### TASK
Which lines in the records below contain the word "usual"? Copy each one.

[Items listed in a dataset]

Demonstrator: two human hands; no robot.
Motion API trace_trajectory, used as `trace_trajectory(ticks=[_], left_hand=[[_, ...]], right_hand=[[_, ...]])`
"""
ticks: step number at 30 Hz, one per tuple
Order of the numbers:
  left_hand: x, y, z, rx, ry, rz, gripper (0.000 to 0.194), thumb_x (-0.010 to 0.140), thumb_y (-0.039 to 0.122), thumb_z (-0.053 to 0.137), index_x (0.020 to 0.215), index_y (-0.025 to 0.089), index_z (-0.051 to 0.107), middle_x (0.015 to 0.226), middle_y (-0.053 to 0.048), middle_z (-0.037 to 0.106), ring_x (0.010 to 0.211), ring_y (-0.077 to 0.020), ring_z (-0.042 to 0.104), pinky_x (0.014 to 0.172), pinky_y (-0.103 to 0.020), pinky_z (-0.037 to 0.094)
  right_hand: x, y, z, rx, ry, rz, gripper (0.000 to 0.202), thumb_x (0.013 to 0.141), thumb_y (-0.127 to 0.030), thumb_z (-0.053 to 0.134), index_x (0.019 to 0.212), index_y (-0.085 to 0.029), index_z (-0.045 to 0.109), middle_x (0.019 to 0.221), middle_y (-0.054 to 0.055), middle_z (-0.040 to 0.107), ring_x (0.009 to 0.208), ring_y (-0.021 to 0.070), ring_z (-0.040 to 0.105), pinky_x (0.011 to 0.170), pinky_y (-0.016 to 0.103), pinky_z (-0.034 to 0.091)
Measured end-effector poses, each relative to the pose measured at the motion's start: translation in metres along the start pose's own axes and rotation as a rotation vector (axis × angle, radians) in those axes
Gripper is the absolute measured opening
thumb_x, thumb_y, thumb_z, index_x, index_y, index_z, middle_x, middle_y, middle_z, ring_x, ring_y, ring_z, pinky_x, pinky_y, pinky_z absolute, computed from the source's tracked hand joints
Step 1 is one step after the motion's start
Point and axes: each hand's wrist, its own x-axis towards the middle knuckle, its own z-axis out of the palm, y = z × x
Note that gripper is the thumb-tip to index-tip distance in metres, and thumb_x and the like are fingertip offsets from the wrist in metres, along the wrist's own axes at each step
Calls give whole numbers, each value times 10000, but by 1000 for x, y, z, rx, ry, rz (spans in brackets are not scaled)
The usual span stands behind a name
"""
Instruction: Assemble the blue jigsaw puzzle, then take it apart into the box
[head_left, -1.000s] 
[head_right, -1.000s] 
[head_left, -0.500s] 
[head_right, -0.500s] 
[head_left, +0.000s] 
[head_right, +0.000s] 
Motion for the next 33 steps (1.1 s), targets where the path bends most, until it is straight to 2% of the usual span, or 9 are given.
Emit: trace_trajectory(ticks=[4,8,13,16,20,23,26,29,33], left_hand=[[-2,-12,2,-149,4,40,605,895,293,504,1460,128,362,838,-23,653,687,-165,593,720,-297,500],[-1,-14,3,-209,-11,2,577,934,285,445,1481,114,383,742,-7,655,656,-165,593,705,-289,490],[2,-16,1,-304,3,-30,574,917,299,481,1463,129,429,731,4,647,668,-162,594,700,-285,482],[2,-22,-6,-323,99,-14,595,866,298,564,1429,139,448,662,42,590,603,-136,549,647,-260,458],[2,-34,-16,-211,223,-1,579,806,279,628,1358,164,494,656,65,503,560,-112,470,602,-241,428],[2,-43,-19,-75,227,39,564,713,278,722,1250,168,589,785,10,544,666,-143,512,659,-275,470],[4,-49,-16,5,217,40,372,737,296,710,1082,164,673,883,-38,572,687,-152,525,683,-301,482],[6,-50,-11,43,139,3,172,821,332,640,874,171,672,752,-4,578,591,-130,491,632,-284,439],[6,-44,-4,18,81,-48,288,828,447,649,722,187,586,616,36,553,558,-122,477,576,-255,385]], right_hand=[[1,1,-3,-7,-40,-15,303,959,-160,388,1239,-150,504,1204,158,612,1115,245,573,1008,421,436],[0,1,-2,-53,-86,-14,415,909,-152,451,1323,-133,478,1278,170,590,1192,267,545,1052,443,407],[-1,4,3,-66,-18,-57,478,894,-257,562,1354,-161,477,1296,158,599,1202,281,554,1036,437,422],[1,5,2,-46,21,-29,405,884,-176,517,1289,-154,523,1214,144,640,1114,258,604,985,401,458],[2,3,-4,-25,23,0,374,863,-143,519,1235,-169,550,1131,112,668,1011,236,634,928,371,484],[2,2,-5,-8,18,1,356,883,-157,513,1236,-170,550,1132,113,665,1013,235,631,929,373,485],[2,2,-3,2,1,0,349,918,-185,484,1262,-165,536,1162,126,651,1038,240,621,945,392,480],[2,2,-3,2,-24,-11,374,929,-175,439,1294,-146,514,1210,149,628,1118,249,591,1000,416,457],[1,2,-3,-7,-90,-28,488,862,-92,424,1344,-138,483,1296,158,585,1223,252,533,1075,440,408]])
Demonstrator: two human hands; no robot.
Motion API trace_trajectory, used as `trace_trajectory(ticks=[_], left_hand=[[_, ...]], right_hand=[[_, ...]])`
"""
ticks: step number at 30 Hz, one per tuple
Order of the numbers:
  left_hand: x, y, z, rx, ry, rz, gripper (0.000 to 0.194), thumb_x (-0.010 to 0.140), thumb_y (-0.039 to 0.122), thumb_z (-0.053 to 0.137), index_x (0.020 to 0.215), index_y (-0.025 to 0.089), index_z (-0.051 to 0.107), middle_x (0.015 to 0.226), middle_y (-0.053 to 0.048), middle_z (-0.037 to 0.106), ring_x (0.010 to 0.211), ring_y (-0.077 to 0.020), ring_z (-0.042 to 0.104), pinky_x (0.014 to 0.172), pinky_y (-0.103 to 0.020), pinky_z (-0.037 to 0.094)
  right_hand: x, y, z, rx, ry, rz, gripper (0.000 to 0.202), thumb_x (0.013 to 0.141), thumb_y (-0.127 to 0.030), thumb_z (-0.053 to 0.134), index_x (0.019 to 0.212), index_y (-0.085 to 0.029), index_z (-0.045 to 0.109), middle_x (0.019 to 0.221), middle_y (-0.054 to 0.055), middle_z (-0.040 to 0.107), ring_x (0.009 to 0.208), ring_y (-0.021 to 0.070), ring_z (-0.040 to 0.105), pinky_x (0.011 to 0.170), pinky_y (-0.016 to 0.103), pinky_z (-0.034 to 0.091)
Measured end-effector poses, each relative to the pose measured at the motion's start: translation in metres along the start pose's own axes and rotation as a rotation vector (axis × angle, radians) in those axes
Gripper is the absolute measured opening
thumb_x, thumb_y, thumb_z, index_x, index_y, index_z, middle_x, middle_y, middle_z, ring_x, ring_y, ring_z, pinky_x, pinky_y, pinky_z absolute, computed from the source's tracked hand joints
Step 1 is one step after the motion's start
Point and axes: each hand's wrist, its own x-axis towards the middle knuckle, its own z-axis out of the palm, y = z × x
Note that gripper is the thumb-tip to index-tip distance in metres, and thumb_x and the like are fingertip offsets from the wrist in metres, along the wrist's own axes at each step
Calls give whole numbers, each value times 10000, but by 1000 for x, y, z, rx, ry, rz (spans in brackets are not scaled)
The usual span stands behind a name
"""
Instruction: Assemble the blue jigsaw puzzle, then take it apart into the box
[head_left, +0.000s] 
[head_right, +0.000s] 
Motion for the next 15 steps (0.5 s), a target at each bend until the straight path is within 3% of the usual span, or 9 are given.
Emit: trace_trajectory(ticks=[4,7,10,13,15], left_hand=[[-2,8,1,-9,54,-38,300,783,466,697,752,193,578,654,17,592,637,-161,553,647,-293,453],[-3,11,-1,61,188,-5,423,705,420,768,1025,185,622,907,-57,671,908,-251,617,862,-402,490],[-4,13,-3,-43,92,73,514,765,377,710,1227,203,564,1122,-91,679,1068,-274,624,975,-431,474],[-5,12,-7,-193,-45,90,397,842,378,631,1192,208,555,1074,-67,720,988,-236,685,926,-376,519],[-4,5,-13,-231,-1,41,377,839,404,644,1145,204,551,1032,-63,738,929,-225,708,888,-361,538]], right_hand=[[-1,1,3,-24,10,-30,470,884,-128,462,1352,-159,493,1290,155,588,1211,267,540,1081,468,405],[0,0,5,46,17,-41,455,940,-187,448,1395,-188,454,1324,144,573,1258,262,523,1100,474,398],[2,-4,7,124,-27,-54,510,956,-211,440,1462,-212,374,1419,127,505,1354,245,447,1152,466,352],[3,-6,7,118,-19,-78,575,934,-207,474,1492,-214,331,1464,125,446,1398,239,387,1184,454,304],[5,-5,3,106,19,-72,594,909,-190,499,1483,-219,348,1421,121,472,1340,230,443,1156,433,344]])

### WRITTEN SOLUTION
The usual span stands behind a name
Motion for the next 33 steps (1.1 s), targets where the path bends most, until it is straight to 2% of the usual span, or 9 are given.
The usual span stands behind a name
Motion for the next 15 steps (0.5 s), a target at each bend until the straight path is within 3% of the usual span, or 9 are given.

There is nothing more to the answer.